Pour l’ancien premier ministre, il se dirige vers une relance
Au cours des deux jours de consultation en ligne, les membres pentastellés ont été appelés à confirmer la direction politique du Mouvement (“vous êtes favorable à l’élection du professeur Giuseppe Conte, indiqué par le Garant, en tant que président du Mouvement 5 étoiles, également en répétition de la résolution adoptée les 5/6 août 2021, aux fins de confirmer/valider la résolution elle-même ainsi que l’activité menée”). Le vote a lieu après la décision du tribunal civil de Naples de contester la validité des premiers votes en ligne. L’ancien Premier ministre a précisé ces derniers jours qu’en présence d’un vote “étroit”, il aurait pris du recul en renonçant au leadership. Mais sinon, en cas de large confiance, de vouloir gérer le Mouvement avec une ligne non modérée et de ne plus accepter les divisions.
Les chiffres de la consultation passée
Déjà quelques heures après la fermeture des bureaux de vote, le “quorum” virtuel de la moitié des électeurs autorisés à voter était un objectif établi (tout comme le nombre d’électeurs était déjà élevé : plus de 50 mille). Malgré l’interdiction de participation des inscrits depuis moins de six mois, le nombre de 5 étoiles admis au vote a néanmoins augmenté (environ 5 mille de plus) et cela rend plus difficile la comparaison avec les votes précédents, tant celui du 10 mars que celui du son nom l’été dernier. Quand, c’est-à-dire, il a été “acclamé” avec 92,8% des 67 064 électeurs qui avaient dit oui.

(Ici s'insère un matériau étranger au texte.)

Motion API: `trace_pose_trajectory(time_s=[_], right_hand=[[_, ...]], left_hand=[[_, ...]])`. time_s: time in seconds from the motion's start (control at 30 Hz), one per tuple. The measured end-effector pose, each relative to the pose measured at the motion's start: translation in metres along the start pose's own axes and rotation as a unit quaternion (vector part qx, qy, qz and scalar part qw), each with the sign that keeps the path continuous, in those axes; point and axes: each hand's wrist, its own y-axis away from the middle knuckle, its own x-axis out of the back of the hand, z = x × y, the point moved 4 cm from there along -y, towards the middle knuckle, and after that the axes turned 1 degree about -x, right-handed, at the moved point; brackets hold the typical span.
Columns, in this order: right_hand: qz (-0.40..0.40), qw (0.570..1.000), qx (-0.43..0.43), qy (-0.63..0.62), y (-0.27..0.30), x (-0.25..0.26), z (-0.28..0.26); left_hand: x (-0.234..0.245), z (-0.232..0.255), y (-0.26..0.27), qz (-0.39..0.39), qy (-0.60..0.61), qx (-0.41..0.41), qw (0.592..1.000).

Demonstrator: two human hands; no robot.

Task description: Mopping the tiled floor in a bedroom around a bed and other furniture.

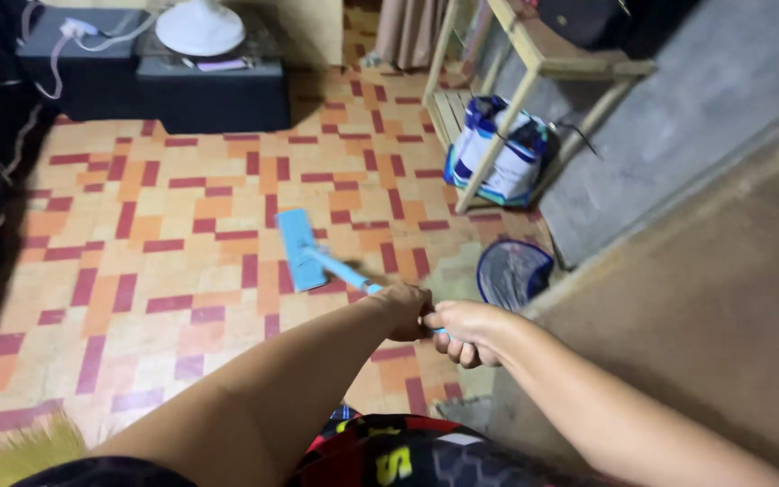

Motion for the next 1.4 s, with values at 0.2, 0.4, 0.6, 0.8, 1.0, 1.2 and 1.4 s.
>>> trace_pose_trajectory(time_s=[0.2,0.4,0.6,0.8,1.0,1.2,1.4], right_hand=[[-0.013,0.993,-0.039,0.110,0.065,0.011,0.067],[-0.133,0.972,-0.077,0.180,0.051,-0.046,0.087],[-0.171,0.966,-0.067,0.180,-0.009,-0.196,0.092],[-0.117,0.975,0.009,0.189,-0.021,-0.300,0.028],[-0.099,0.958,0.052,0.263,-0.048,-0.407,-0.051],[-0.101,0.950,0.071,0.287,-0.067,-0.454,-0.119],[-0.062,0.965,0.084,0.242,-0.047,-0.416,-0.143]], left_hand=[[-0.044,0.071,0.041,0.003,0.074,0.023,0.997],[-0.100,0.059,0.107,-0.042,0.089,0.124,0.987],[-0.171,-0.047,0.215,0.023,0.158,0.258,0.953],[-0.181,-0.150,0.271,0.102,0.167,0.317,0.928],[-0.166,-0.264,0.325,0.114,0.073,0.333,0.933],[-0.118,-0.321,0.370,0.178,0.152,0.342,0.910],[-0.091,-0.327,0.326,0.148,0.120,0.287,0.939]])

Un soutien à l’exécutif réaffirmé
Au cours de la journée, Conte a réuni le parti “en présence” en réunissant les comités politiques et thématiques au Centre scout de Rome. Le M5S “ne reculera pas” selon lui et continuera de dire qu’il est contre l’augmentation des dépenses militaires. Si cela pouvait conduire à une rupture avec l’exécutif dirigé par Mario Draghi, la réponse est non (“ce n’est pas le gouvernement de nos rêves mais nous le soutenons de manière responsable”). Pas de crise en vue, donc, mais le message que veut lancer l’ancien premier ministre est celui de l’unité par rapport à un thème, celui du « non » au réarmement, devenu désormais un mantra des 5 Etoiles.